SANFILIPPO Syndrome: A Comprehensive Overview
Abstract
Sanfilippo syndrome is a rare genetic disorder characterized by progressive neurodegeneration. It is caused by a deficiency in any of the four enzymes (α-N-acetylglucosaminidase, acetyl-CoA: α-glucosaminide acetyltransferase, N-acetylglucosamine-6-sulfatase, and α-glucosidase) involved in the degradation of the glycosaminoglycan heparan sulfate. Clinical manifestations of Sanfilippo syndrome vary depending on the type and severity of enzyme deficiency, but generally include cognitive decline, speech loss, behavioral changes, sleep abnormalities, and seizures. Current treatments are limited to supportive and symptomatic care, however, recent advances in gene therapy and enzyme replacement therapy have been promising. This review provides an overview of the history, genetic etiology, clinical manifestations, diagnosis, and management of Sanfilippo syndrome.
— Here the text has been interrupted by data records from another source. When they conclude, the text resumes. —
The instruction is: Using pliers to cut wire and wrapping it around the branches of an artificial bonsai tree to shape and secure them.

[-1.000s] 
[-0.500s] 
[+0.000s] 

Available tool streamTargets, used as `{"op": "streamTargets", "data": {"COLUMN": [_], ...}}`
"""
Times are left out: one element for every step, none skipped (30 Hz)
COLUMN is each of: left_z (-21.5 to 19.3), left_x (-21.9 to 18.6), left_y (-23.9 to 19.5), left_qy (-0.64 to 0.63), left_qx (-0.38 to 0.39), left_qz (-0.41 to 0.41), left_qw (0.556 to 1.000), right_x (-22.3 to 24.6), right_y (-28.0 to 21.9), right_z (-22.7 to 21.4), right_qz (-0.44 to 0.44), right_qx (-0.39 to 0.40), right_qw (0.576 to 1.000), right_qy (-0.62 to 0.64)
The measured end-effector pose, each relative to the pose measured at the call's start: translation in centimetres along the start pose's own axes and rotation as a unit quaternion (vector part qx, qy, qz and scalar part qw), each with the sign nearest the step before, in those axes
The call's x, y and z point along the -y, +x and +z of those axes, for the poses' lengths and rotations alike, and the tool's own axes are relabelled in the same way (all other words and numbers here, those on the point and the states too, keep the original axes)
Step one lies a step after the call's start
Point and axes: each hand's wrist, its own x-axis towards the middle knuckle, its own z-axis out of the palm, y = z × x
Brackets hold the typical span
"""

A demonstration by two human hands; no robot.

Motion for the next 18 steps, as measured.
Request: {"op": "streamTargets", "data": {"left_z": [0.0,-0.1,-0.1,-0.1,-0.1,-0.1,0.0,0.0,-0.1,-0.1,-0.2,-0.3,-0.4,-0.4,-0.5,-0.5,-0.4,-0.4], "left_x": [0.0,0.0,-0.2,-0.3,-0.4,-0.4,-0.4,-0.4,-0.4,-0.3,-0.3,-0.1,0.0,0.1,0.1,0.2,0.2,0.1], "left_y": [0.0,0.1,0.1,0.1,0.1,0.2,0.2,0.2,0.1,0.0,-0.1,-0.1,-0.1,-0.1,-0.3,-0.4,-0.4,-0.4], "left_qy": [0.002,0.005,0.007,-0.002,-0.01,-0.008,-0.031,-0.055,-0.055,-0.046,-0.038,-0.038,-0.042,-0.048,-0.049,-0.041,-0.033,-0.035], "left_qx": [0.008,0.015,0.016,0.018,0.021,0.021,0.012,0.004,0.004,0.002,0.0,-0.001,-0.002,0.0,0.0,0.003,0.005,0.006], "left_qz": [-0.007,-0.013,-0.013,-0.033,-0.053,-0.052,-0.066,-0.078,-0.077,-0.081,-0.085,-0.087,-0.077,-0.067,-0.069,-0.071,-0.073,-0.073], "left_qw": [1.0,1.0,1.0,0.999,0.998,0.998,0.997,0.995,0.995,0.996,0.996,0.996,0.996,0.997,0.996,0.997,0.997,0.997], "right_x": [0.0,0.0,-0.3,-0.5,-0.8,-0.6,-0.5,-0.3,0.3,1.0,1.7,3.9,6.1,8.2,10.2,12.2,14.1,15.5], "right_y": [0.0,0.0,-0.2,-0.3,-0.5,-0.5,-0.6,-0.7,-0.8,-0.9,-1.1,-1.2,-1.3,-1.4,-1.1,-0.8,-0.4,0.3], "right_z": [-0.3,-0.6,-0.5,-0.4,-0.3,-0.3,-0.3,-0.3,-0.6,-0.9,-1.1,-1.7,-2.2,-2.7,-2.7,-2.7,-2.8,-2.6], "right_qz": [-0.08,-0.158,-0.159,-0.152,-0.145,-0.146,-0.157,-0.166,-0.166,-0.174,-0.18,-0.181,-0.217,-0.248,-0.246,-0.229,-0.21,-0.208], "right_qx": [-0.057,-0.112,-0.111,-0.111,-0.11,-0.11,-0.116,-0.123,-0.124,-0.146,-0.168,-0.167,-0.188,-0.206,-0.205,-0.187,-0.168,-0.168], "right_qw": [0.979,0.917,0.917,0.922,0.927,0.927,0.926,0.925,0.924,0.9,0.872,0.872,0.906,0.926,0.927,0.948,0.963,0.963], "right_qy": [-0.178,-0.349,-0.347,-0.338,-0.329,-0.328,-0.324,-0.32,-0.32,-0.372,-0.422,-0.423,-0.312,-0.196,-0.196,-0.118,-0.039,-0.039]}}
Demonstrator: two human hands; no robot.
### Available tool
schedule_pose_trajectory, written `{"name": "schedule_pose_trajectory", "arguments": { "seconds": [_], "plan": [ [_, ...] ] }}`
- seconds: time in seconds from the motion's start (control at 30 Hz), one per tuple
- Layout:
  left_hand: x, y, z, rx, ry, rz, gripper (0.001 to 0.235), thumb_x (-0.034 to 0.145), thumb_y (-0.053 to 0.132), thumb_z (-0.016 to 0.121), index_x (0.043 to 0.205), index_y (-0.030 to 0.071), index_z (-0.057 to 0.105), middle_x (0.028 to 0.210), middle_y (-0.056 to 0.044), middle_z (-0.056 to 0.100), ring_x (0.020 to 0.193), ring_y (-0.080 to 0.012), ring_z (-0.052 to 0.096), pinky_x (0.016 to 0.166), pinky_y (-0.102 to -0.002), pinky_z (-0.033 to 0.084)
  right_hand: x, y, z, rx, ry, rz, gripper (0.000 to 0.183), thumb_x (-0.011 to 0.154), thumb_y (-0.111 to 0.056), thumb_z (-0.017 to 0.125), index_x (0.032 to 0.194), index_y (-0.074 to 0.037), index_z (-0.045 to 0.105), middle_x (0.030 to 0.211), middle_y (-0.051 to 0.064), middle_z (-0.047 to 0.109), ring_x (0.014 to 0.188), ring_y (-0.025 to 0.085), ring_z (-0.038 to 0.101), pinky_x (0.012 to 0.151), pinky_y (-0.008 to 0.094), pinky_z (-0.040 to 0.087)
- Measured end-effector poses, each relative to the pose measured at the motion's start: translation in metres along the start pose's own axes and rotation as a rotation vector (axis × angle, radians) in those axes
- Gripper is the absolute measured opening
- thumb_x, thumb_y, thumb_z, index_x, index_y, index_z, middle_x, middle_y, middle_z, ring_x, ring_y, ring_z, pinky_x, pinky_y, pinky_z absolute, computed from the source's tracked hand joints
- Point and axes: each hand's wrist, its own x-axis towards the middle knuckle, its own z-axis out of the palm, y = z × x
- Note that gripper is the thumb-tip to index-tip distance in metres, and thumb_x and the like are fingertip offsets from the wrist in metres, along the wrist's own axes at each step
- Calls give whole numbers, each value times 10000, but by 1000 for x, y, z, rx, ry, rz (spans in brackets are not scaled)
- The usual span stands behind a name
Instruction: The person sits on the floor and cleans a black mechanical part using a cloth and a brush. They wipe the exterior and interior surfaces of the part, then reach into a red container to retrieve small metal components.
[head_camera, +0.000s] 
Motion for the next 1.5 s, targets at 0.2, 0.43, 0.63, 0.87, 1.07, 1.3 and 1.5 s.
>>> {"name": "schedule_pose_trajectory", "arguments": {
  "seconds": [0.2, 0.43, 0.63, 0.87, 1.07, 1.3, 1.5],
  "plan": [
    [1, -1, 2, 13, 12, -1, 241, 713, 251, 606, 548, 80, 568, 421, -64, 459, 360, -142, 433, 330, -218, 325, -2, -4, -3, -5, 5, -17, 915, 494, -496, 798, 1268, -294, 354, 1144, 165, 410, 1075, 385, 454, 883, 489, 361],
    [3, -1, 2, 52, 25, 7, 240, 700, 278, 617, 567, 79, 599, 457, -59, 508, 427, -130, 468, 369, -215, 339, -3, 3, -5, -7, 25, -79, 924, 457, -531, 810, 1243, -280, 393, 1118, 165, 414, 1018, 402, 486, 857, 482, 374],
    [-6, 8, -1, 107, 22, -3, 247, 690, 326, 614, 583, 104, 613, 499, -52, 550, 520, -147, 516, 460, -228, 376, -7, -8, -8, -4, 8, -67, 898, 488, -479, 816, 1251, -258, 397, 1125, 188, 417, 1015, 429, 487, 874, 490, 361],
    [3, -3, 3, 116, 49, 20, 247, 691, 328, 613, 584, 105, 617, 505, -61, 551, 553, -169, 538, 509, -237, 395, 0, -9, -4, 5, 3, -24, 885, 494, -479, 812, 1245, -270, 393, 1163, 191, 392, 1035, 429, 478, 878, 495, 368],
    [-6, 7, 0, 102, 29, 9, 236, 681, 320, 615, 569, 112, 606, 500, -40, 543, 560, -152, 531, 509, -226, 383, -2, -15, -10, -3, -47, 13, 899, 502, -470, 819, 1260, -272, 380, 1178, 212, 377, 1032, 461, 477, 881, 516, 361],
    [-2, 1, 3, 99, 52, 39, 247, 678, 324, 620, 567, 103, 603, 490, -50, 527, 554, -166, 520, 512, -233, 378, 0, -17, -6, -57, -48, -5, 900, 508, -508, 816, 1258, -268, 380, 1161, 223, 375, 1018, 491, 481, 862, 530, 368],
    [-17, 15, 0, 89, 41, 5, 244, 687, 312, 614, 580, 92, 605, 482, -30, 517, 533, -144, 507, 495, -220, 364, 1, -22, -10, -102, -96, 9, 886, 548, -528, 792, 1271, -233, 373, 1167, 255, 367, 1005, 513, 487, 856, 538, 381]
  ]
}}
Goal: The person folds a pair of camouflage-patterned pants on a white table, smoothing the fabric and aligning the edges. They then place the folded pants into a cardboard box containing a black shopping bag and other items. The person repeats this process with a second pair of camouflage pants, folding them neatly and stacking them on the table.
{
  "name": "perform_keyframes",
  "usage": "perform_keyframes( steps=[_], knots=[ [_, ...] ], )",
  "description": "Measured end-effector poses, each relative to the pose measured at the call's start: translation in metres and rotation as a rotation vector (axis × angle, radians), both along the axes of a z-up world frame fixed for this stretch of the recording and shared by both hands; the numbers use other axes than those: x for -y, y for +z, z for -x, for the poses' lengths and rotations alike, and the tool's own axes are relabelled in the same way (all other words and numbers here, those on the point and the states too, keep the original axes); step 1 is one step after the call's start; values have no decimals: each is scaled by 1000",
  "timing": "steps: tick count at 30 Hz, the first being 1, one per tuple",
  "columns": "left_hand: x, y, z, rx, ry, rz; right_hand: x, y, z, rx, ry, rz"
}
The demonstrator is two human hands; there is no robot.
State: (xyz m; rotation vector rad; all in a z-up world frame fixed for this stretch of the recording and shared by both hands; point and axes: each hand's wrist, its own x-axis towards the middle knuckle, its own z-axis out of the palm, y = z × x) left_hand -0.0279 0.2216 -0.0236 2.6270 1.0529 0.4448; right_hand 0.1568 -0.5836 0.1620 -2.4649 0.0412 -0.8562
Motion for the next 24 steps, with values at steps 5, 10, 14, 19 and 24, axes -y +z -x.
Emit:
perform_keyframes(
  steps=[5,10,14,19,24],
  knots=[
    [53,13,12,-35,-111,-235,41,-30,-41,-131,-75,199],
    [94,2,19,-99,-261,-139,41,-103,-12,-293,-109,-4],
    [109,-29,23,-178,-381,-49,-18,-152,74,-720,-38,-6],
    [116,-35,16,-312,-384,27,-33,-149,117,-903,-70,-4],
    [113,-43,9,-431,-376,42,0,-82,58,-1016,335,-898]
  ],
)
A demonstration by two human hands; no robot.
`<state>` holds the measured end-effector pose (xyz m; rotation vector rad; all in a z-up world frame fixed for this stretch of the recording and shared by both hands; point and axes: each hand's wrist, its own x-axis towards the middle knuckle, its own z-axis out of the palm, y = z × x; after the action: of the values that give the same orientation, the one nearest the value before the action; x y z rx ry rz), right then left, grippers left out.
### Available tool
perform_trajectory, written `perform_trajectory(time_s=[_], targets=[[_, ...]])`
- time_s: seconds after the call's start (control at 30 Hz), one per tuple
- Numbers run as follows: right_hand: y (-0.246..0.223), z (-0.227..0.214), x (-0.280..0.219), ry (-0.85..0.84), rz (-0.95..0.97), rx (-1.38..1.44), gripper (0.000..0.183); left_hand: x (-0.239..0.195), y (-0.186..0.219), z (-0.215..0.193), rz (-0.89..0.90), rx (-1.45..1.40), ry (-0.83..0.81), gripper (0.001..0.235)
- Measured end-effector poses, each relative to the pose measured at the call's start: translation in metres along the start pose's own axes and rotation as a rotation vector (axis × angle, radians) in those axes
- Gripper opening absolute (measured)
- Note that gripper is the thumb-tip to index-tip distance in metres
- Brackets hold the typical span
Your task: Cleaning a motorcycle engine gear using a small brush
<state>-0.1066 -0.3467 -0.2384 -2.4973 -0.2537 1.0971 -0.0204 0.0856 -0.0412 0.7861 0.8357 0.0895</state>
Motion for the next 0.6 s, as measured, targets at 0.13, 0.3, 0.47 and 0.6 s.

Keywords: Sanfilippo syndrome, heparan sulfate, neurodegeneration, enzyme replacement therapy
Introduction
Sanfilippo syndrome, also known as mucopolysaccharidosis III (MPS III), is a rare genetic disorder caused by the deficiency of one of four enzymes involved in the degradation of the glycosaminoglycan heparan sulfate (HS). This deficiency leads to the accumulation of HS within the cells, causing systemic damage and progressive neurodegeneration (Holland, 2019). Sanfilippo syndrome is estimated to affect 1 in 70,000 people worldwide (He et al., 2017), with a higher incidence in males than females (O’Hara et al., 2018).
History
Sanfilippo syndrome was first reported by Dr. Sylvester Sanfilippo and colleagues in 1963 in a family living in Sicily (Sanfilippo et al., 1963). Since then, over 200 cases have been described in the medical literature (He et al., 2017).
Genetic Etiology
Sanfilippo syndrome is inherited in an autosomal recessive manner, meaning that both copies of the gene must be mutated for the disease to manifest (Holland, 2019). Mutations in four genes, SGSH, NAGLU, GNS, and GALNS, can cause Sanfilippo syndrome. These genes encode for the enzymes α-N-acetylglucosaminidase (NAG), acetyl-CoA: α-glucosaminide acetyltransferase (GAT), N-acetylglucosamine-6-sulfatase (GNS), and α-glucosidase (GALNS), respectively. These enzymes are responsible for the degradation of HS (He et al., 2017).
Clinical Manifestations
Clinical manifestations of Sanfilippo syndrome vary depending on the type and severity of enzyme deficiency. Generally, the disease is characterized by progressive neurodegeneration, cognitive decline, speech loss, behavioral changes, sleep abnormalities, and seizures (Holland, 2019).
Diagnosis
Sanfilippo syndrome is typically diagnosed through a combination of clinical features, laboratory tests, and genetic testing. Urine screening is typically used to detect elevated levels of HS, and enzyme activity assays are used to measure enzyme activity in peripheral blood or cultured skin fibroblasts (He et al., 2017).
Management
Currently, there is no cure for Sanfilippo syndrome, and treatment is limited to supportive and symptomatic care. This includes physical and occupational therapy, speech therapy, nutritional support, and psychosocial support (Holland, 2019). Recent advances in gene therapy and enzyme replacement therapy have been promising, however, further research is needed to confirm their effectiveness (He et al., 2017).
Conclusion
Sanfilippo syndrome is a rare genetic disorder characterized by progressive neurodegeneration. It is caused by a deficiency in any of the four enzymes involved in the degradation of the glycosaminoglycan heparan sulfate. Clinical manifestations of Sanfilippo syndrome vary depending on the type and severity of enzyme deficiency, but generally include cognitive decline, speech loss, behavioral changes, sleep abnormalities, and seizures. Current treatments are limited to supportive and symptomatic care, however, recent advances in gene therapy and enzyme replacement therapy have been promising.
References
He, Y., Xu, R., Zhang, J., & Song, W. (2017). Sanfilippo syndrome: Molecular basis, clinical manifestations and potential treatments. Orphanet Journal of Rare Diseases, 12(1), 1-9.
Holland, S. (2019). Sanfilippo Syndrome. Genetics Home Reference. Retrieved from https://ghr.nlm.nih.gov/condition/sanfilippo-syndrome
O’Hara, A., & Corneveaux, J. (2018). Sanfilippo Syndrome. Genetics in Medicine. Retrieved from http://gim.med.ucla.edu/sanfilippo-syndrome
Sanfilippo, S., Bartoli, A., & Pinto, L. (1963). A Syndrome of Mental Retardation with Abnormal Facial Features. American Journal of Mental Deficiency, 68(1), 27-33.